TASK PROMPT = Report every line of the data that includes "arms".

◇ ◇ ◇ ◇ ◇ ◇ ◇

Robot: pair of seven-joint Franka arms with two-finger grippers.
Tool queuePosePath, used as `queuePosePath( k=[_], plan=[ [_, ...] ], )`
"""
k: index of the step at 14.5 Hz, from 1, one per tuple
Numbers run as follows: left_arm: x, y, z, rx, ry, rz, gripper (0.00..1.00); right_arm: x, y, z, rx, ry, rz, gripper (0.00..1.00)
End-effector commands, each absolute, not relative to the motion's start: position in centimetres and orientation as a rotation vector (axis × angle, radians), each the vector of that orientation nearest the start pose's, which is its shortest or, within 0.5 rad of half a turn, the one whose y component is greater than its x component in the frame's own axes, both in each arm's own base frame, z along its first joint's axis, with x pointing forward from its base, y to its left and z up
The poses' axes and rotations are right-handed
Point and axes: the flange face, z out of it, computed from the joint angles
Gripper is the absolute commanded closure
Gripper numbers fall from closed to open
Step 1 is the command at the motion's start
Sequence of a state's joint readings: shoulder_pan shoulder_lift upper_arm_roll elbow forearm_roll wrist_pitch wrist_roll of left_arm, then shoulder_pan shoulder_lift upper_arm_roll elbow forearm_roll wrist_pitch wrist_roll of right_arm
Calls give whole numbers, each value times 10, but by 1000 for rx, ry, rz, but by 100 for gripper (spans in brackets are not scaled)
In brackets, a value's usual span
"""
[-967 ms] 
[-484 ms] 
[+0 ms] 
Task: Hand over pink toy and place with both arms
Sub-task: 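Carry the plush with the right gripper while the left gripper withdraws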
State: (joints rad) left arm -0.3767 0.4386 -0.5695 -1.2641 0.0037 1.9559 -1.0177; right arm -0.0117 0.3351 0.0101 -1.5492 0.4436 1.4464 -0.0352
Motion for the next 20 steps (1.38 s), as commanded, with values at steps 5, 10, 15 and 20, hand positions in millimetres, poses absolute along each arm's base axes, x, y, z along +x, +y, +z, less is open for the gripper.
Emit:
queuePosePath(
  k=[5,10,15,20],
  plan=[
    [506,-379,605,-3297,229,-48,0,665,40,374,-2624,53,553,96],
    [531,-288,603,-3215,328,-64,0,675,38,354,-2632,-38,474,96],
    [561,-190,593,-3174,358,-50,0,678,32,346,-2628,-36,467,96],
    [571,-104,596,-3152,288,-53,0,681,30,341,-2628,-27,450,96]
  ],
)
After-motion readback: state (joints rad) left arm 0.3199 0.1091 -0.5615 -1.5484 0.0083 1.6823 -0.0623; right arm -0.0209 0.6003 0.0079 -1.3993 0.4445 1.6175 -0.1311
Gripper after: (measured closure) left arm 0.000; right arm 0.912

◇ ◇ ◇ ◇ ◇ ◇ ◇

RESPONSE TO THE TASK =
Robot: pair of seven-joint Franka arms with two-finger grippers.
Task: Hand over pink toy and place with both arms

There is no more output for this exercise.